DIRECTIONS => Make an exact copy of the whole listing, but leave its pictures out.
##########
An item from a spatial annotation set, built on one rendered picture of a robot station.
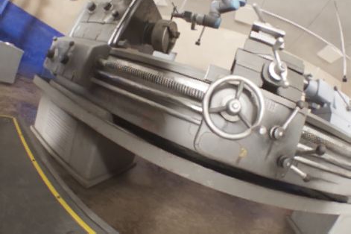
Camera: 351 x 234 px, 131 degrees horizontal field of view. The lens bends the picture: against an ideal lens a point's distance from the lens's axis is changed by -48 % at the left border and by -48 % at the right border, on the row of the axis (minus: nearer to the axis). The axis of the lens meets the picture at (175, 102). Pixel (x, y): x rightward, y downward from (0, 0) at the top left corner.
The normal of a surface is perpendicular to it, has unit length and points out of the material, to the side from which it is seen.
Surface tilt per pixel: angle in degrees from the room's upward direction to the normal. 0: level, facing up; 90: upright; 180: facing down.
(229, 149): 90
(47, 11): 90
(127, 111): 90
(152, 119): 90
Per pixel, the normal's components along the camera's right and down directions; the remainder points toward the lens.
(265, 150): -0.22, -0.14
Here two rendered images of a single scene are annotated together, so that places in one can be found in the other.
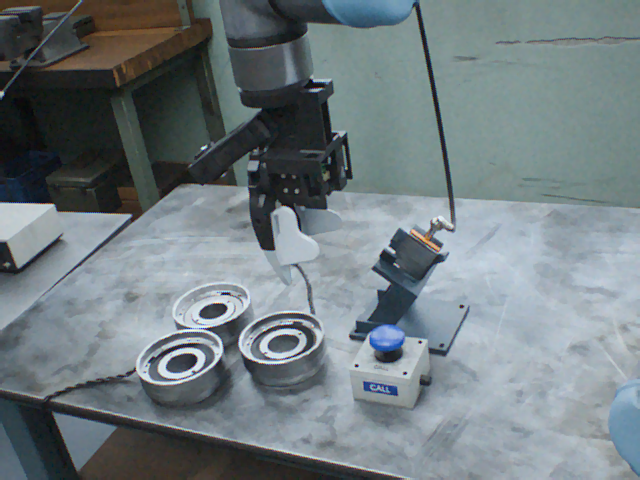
##########
EXPECTED OUTPUT =>
An item from a spatial annotation set, built on one rendered picture of a robot station.
Camera: 351 x 234 px, 131 degrees horizontal field of view. The lens bends the picture: against an ideal lens a point's distance from the lens's axis is changed by -48 % at the left border and by -48 % at the right border, on the row of the axis (minus: nearer to the axis). The axis of the lens meets the picture at (175, 102). Pixel (x, y): x rightward, y downward from (0, 0) at the top left corner.
The normal of a surface is perpendicular to it, has unit length and points out of the material, to the side from which it is seen.
Surface tilt per pixel: angle in degrees from the room's upward direction to the normal. 0: level, facing up; 90: upright; 180: facing down.
(229, 149): 90
(47, 11): 90
(127, 111): 90
(152, 119): 90
Per pixel, the normal's components along the camera's right and down directions; the remainder points toward the lens.
(265, 150): -0.22, -0.14
Here two rendered images of a single scene are annotated together, so that places in one can be found in the other.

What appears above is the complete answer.